[PERFORM] Large # of rows in query extremely slow, not using index
Does postgres cache the entire result set before it begins returning data to the client? I have a table with ~8 million rows and I am executing a query which should return about ~800,000 rows. The problem is that as soon as I execute the query it absolutely kills my machine and begins swapping for 5 or 6 minutes before it begins returning results. Is postgres trying to load the whole query into memory before returning anything? Also, why would it choose not to use the index? It is properly estimating the # of rows returned. If I set enable_seqscan to off it is just as slow. Running postgres 8.0 beta2 dev2 explain select * from island_history where date='2004-09-07' and stock='QQQ'; QUERY PLAN --- Seq Scan on island_history (cost=0.00..266711.23 rows=896150 width=83) Filter: ((date = '2004-09-07'::date) AND ((stock)::text = 'QQQ'::text)) (2 rows) Any help would be appreciated --Stephen Table public.island_history Column | Type | Modifiers --++--- date | date | not null stock| character varying(6) | time | time without time zone | not null reference_number | numeric(9,0) | not null message_type | character(1) | not null buy_sell_ind | character(1) | shares | numeric(6,0) | remaining_shares | numeric(6,0) | price| numeric(10,4) | display | character(1) | match_number | numeric(9,0) | not null Indexes: island_history_pkey PRIMARY KEY, btree (date, reference_number, message_type, time, match_number) island_history_date_stock_time btree (date, stock, time) island_history_oid btree (oid) ---(end of broadcast)--- TIP 8: explain analyze is your friend
Re: [PERFORM] Large # of rows in query extremely slow, not using index
On Mon, 13 Sep 2004 21:11:07 -0400, Tom Lane [EMAIL PROTECTED] wrote: Stephen Crowley [EMAIL PROTECTED] writes: Does postgres cache the entire result set before it begins returning data to the client? The backend doesn't, but libpq does, and I think JDBC does too. I'd recommend using a cursor so you can FETCH a reasonable number of rows at a time. That is incredible. Why would libpq do such a thing? JDBC as well? I know oracle doesn't do anything like that, not sure about mysql. Is there any way to turn it off? In this case I was just using psql but will be using JDBC for the app. About cursors, I thought a jdbc ResultSet WAS a cursor, am I mistaken? Thanks, Stephen ---(end of broadcast)--- TIP 2: you can get off all lists at once with the unregister command (send unregister YourEmailAddressHere to [EMAIL PROTECTED])

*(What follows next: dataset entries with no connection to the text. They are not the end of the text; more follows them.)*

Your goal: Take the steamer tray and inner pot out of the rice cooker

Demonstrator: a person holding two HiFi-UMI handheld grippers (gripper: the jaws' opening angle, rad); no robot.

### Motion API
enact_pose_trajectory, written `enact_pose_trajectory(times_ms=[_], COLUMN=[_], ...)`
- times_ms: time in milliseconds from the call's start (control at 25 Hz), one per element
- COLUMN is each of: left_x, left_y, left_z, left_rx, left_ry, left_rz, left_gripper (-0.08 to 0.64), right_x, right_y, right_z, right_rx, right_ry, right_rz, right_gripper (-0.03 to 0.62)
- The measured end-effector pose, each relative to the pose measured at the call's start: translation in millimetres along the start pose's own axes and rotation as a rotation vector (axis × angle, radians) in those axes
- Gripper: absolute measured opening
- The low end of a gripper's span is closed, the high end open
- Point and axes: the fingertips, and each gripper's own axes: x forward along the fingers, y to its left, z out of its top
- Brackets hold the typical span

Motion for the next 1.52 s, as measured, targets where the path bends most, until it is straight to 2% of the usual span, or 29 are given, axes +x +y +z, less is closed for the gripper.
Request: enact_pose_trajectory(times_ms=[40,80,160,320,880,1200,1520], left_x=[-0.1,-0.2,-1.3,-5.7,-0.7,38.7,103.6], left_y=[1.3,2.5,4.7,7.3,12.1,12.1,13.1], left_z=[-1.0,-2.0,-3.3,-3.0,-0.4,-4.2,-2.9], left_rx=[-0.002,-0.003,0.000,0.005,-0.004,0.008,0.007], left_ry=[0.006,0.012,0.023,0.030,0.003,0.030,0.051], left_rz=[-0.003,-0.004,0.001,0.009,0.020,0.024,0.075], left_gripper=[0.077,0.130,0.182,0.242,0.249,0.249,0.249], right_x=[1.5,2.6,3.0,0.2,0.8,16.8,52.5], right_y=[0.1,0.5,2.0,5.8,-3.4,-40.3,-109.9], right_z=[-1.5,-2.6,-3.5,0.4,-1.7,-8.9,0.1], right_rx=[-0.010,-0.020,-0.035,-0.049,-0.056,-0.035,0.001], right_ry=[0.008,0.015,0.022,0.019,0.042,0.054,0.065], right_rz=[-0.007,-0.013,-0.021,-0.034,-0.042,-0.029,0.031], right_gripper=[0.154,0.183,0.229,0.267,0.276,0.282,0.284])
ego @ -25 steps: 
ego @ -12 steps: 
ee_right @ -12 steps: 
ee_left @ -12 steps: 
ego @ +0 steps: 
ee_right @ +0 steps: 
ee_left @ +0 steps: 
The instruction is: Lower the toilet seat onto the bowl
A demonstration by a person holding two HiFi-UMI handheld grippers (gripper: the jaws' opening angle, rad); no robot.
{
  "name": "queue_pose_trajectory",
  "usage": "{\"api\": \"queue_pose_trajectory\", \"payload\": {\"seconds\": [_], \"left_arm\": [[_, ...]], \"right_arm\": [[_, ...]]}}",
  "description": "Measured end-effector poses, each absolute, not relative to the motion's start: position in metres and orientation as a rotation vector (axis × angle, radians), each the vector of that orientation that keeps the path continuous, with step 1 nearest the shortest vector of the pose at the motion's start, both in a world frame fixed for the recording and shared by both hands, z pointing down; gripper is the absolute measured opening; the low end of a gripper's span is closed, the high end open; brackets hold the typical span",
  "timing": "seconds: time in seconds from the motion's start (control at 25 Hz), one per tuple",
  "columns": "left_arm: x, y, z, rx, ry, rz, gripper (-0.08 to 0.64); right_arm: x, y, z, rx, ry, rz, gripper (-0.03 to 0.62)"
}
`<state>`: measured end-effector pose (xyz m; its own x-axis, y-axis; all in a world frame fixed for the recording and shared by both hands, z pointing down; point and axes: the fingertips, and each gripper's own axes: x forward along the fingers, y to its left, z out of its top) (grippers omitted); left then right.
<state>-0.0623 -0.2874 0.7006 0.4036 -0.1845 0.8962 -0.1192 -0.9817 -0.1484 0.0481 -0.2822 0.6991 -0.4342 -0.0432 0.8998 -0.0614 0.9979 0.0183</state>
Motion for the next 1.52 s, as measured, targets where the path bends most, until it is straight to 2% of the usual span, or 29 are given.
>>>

Re: [PERFORM] Large # of rows in query extremely slow, not using index
Problem solved.. I set the fetchSize to a reasonable value instead of the default of unlimited in the PreparedStatement and now the query is . After some searching it seeems this is a common problem, would it make sense to change the default value to something other than 0 in the JDBC driver? If I get some extra time I'll look into libpq and see what is required to fix the API. Most thirdparty programs and existing JDBC apps won't work with the current paradigm when returning large result sets. Thanks, Stephen On Mon, 13 Sep 2004 21:49:14 -0400, Tom Lane [EMAIL PROTECTED] wrote: Stephen Crowley [EMAIL PROTECTED] writes: On Mon, 13 Sep 2004 21:11:07 -0400, Tom Lane [EMAIL PROTECTED] wrote: Stephen Crowley [EMAIL PROTECTED] writes: Does postgres cache the entire result set before it begins returning data to the client? The backend doesn't, but libpq does, and I think JDBC does too. That is incredible. Why would libpq do such a thing? Because the API it presents doesn't allow for the possibility of query failure after having given you back a PGresult: either you have the whole result available with no further worries, or you don't. If you think it's incredible, let's see you design an equally easy-to-use API that doesn't make this assumption. (Now having said that, I would have no objection to someone extending libpq to offer an alternative streaming API for query results. It hasn't got to the top of anyone's to-do list though ... and I'm unconvinced that psql could use it if it did exist.) ---(end of broadcast)--- TIP 1: subscribe and unsubscribe commands go to [EMAIL PROTECTED]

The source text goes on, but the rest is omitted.